··· RECORDED INFORMATION

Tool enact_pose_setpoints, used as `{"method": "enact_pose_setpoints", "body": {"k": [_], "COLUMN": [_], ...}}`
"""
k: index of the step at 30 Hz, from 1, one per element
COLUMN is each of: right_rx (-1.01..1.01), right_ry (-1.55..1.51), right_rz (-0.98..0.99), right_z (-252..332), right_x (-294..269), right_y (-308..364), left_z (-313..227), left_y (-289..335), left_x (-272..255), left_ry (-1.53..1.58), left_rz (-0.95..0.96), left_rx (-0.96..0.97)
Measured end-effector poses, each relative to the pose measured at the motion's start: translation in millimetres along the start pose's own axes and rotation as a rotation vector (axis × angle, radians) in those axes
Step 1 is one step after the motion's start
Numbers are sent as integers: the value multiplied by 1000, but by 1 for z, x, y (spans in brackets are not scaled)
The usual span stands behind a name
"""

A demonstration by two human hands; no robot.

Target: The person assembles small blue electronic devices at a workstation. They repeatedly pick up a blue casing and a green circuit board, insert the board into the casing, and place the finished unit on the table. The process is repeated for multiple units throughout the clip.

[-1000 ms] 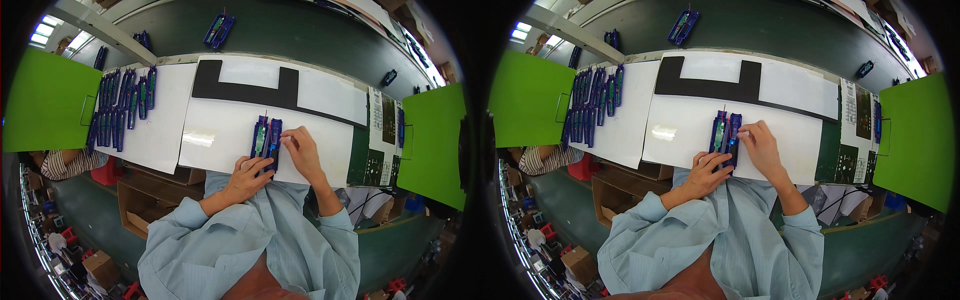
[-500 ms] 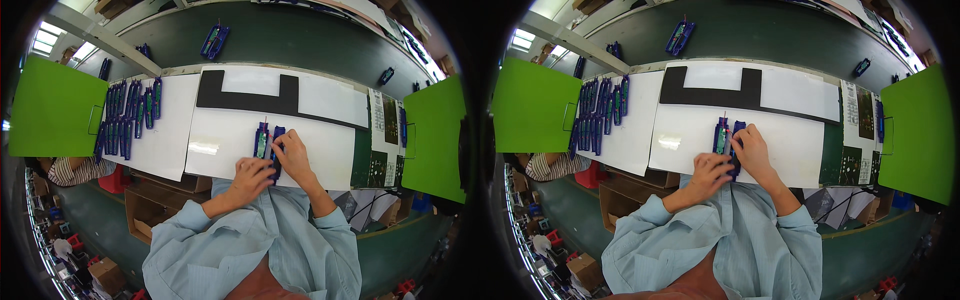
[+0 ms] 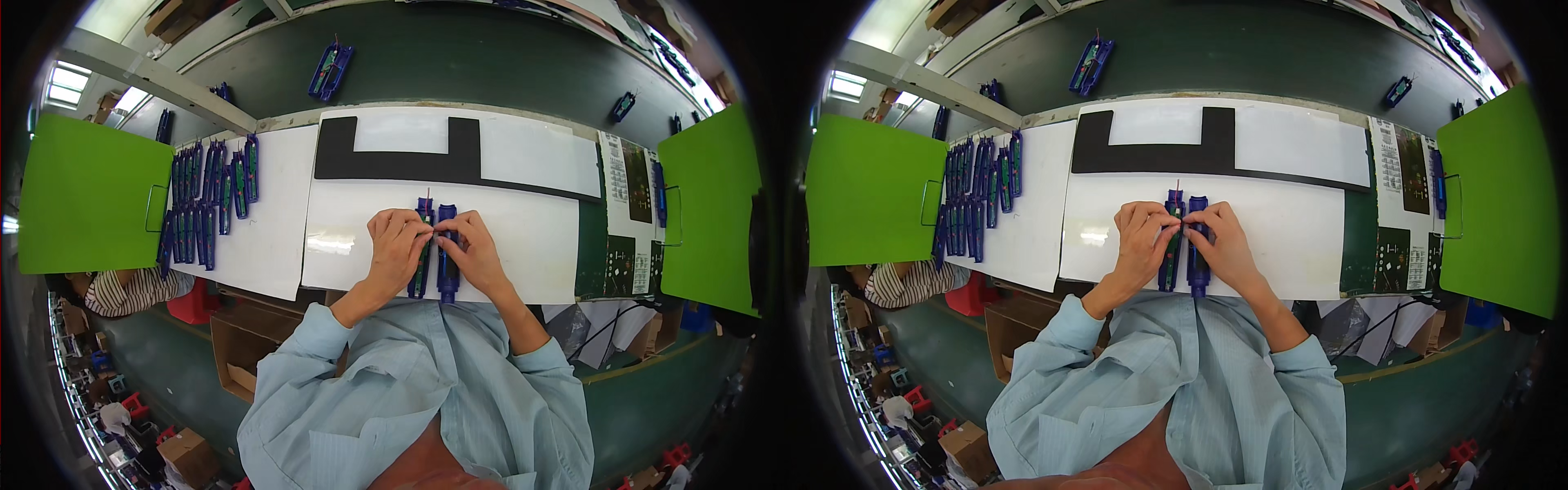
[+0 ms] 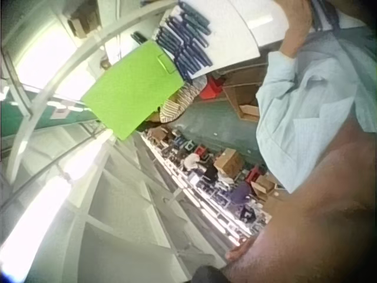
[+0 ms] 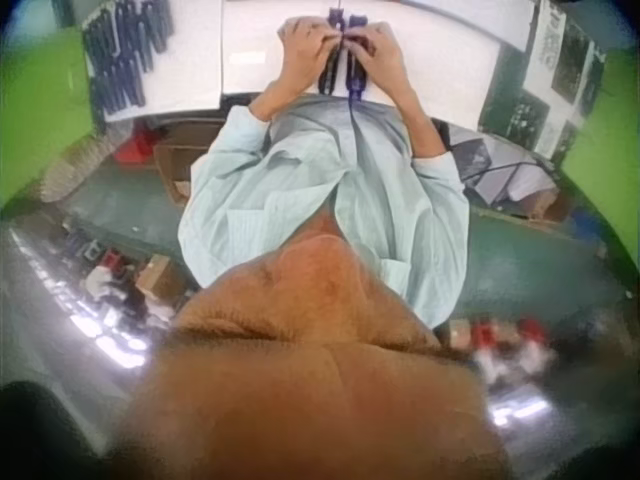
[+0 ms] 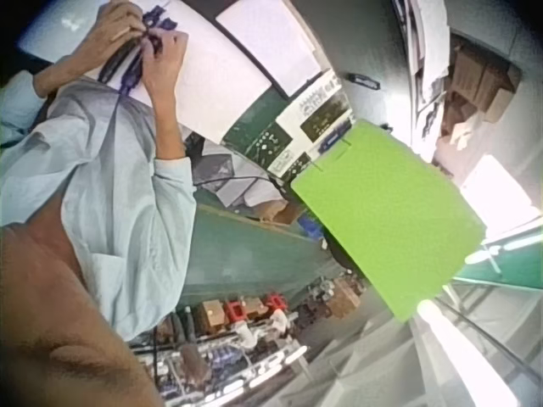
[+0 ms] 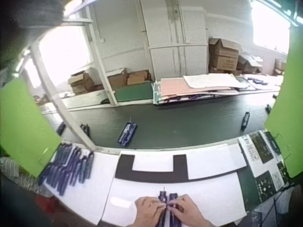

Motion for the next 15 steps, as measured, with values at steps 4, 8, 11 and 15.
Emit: {"method": "enact_pose_setpoints", "body": {"k": [4, 8, 11, 15], "right_rx": [32, 97, 76, -117], "right_ry": [-173, -299, -303, 4], "right_rz": [21, 10, 5, -7], "right_z": [-13, -15, -11, 6], "right_x": [6, 11, 11, 5], "right_y": [0, 3, 5, 4], "left_z": [-1, -5, -9, -24], "left_y": [9, 19, 27, 44], "left_x": [9, 18, 22, -4], "left_ry": [58, 150, 214, -21], "left_rz": [-55, -70, -49, -20], "left_rx": [-67, -203, -230, -206]}}
Point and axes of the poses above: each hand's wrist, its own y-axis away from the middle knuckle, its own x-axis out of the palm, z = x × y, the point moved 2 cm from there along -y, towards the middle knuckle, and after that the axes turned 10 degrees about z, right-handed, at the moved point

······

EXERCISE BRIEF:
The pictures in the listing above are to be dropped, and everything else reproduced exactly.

ANSWER TO THE PROBLEM:
Tool enact_pose_setpoints, used as `{"method": "enact_pose_setpoints", "body": {"k": [_], "COLUMN": [_], ...}}`
"""
k: index of the step at 30 Hz, from 1, one per element
COLUMN is each of: right_rx (-1.01..1.01), right_ry (-1.55..1.51), right_rz (-0.98..0.99), right_z (-252..332), right_x (-294..269), right_y (-308..364), left_z (-313..227), left_y (-289..335), left_x (-272..255), left_ry (-1.53..1.58), left_rz (-0.95..0.96), left_rx (-0.96..0.97)
Measured end-effector poses, each relative to the pose measured at the motion's start: translation in millimetres along the start pose's own axes and rotation as a rotation vector (axis × angle, radians) in those axes
Step 1 is one step after the motion's start
Numbers are sent as integers: the value multiplied by 1000, but by 1 for z, x, y (spans in brackets are not scaled)
The usual span stands behind a name
"""

A demonstration by two human hands; no robot.

Target: The person assembles small blue electronic devices at a workstation. They repeatedly pick up a blue casing and a green circuit board, insert the board into the casing, and place the finished unit on the table. The process is repeated for multiple units throughout the clip.

[-1000 ms] 
[-500 ms] 
[+0 ms] 
[+0 ms] 
[+0 ms] 
[+0 ms] 
[+0 ms] 

Motion for the next 15 steps, as measured, with values at steps 4, 8, 11 and 15.
Emit: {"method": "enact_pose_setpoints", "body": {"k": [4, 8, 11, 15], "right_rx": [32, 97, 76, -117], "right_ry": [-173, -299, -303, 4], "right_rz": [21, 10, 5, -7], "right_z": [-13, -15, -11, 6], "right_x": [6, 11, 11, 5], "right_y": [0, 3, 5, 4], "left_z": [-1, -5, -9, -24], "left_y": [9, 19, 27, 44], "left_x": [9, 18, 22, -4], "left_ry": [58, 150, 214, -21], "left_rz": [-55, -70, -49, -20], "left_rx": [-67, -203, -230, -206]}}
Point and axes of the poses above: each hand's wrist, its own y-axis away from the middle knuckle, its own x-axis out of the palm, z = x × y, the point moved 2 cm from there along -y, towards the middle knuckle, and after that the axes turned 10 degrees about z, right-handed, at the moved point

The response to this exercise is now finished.